13. April – 18. August 2018
New Nature – Super Human? Digitization is demanding its tribute, the Anthropocene has long since begun – and God has served his purpose: mankind shapes the earth, our bodies become modular construction kits. Now, when we humans experience ourselves as the creators of our own reality, will we be able to continue to cultivate our own liveliness and thus keep alive the connection between all life on our planet, as the famous naturalist Alexander von Humboldt (1769–1859) once formulated for our understanding of nature?
From the return to aesthetization to the futuristic vision: The current exhibition at the Salon Berlin reflects a whole variety of artistic strategies that allow us to experience our current alienation from nature and from ourselves. In the age of digitization artists like Camille Henrot or Laure Prouvost seek contemporary approaches to nature: a longing for unification, for idealization speaks from their works, which resonate with sensuous, almost childlike experience. Sissel Tolaas has created an olfactory archive of ocean smells, which awaken quite subjective memories of the sea and represents a snapshot full of geographical, cultural and historical references. She also confronts us with our growing fear of smell, which is causing us to gradually lose one of our most important senses.
Tue Greenfort formulates a firm commitment to nature and the interconnection of all life beyond mere dichotomy, teasing out nature’s aesthetic potential not least from scientific approaches. The digitally rendered terrains of Timur Si-Qin`s New Peace series (2017) advance a philosophy of immanence and propose a new “Protocol” for understanding one’s place in the vastness of time and space. A faith of the real; a mysticism and meaning for a world in the grip of the Anthropocene to foster a spiritual relationship with the infinite creativity of pattern, matter and energy.
On the other hand, David LaChapelle offers us a speculative look into the future. His petrol stations, overgrown with tropical rainforest and coming across like the artificial settings of mystery films, show human architectures that will be forgotten in a post-human future. Nikita Shalenny’s virtual-reality work The Bridge (2017) takes us into a world at the end of time in which schematic silhouettes of naked people run for their lives through ghostly empty landscapes, dead forests and abandoned oil pumps. Even Tim Eitel’s figures on a boat no longer sail towards a morbid-romantic island, but into nothingness and at the same time a wall. Both works today inevitably recall global challenges such as the current refugee crisis, repressive totalitarian systems and the ongoing destruction of the environment.

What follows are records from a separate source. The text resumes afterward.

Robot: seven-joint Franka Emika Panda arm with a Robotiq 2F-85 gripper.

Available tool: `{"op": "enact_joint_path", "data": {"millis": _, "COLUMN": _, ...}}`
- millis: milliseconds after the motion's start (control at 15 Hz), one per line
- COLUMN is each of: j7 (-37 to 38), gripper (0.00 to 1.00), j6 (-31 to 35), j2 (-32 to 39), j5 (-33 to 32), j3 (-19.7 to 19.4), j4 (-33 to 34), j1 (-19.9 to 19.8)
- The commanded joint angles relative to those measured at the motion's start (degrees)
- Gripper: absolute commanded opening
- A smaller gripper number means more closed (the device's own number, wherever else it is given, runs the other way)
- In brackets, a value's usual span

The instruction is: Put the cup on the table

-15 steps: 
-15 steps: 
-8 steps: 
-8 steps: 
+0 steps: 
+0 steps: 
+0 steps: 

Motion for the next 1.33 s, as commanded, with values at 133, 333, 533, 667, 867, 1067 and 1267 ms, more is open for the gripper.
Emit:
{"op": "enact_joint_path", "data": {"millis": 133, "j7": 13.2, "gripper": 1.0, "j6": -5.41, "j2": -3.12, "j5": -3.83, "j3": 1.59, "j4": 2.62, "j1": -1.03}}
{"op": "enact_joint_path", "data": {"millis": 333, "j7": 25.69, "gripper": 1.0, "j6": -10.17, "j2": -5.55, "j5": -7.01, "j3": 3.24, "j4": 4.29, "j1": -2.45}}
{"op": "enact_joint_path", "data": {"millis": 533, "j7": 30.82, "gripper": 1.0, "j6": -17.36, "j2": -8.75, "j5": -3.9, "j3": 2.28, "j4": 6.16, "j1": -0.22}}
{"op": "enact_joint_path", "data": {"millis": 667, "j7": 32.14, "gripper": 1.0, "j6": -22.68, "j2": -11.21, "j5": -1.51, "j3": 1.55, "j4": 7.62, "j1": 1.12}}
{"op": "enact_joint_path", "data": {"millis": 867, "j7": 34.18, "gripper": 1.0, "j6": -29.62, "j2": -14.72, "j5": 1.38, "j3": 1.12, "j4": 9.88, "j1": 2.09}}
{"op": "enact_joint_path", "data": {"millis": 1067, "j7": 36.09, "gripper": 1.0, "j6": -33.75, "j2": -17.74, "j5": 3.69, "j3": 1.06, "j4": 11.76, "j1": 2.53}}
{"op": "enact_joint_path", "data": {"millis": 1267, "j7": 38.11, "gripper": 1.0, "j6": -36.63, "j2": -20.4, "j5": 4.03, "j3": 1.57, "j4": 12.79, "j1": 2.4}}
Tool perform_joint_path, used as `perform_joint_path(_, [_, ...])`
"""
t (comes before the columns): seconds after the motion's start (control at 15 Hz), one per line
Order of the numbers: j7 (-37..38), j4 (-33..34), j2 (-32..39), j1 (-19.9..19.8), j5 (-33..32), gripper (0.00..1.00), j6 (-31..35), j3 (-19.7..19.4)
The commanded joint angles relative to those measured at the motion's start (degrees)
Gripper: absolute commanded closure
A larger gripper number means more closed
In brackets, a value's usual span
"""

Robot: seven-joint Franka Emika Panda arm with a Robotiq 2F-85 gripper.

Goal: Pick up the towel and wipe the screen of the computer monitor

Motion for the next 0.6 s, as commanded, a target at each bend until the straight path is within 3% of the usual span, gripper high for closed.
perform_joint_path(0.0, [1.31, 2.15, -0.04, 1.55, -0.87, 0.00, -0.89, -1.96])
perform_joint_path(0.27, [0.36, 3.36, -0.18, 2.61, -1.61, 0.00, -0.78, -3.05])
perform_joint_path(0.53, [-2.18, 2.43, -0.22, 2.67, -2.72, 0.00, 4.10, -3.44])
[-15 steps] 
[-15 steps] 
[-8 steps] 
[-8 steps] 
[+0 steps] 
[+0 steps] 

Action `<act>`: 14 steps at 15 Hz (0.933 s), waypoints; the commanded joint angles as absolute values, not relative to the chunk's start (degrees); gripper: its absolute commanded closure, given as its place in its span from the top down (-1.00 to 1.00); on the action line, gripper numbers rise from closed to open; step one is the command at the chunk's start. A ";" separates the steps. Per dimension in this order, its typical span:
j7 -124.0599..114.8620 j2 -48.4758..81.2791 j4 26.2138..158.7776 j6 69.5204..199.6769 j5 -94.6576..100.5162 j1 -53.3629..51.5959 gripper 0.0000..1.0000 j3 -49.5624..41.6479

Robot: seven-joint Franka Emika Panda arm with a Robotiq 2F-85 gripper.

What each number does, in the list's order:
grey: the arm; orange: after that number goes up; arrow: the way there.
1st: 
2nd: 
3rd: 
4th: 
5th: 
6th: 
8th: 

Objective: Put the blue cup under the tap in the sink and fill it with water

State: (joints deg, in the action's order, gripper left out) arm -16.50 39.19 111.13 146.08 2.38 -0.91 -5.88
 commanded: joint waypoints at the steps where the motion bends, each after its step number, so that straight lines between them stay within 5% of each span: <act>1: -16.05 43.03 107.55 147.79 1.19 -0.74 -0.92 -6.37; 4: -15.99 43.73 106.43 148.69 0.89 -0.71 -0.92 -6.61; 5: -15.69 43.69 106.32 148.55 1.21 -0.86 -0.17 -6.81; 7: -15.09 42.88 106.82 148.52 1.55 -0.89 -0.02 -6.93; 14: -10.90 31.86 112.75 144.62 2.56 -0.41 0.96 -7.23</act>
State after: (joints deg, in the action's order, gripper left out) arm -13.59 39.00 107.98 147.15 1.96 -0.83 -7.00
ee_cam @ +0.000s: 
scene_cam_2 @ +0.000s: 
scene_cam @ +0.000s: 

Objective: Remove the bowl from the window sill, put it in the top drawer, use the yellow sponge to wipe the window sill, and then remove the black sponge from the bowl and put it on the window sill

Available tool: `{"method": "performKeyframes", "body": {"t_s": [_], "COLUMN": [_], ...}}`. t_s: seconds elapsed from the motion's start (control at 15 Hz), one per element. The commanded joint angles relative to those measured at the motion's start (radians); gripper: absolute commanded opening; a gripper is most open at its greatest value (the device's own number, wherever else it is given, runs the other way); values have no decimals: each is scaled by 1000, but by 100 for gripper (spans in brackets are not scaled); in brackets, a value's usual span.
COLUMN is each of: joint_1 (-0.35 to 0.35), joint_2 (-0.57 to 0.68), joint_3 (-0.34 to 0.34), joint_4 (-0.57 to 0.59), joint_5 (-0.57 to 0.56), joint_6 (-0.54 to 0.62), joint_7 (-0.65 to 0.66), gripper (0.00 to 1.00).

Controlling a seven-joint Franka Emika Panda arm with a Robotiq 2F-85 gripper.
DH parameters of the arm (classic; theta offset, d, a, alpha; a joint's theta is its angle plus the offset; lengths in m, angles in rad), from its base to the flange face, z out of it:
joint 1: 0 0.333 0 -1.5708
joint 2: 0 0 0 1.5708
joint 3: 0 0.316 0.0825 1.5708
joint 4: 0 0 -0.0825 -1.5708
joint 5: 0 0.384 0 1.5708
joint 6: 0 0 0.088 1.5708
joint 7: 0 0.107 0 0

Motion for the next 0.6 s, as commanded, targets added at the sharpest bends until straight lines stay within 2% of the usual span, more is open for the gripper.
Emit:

The painter Flavio de Marco once again takes us on a journey through landscapes of a digitized world in which our perception is characterized by omnipresent screens, filters and stereotyped images, while authenticity and the aura of an original lose their meaning.
And through this scenario drifts almost heroically the timeless wanderer, as we can experience him in Georg Baselitz‘s imagery, fighting his alienation from nature, which he nevertheless considers his home.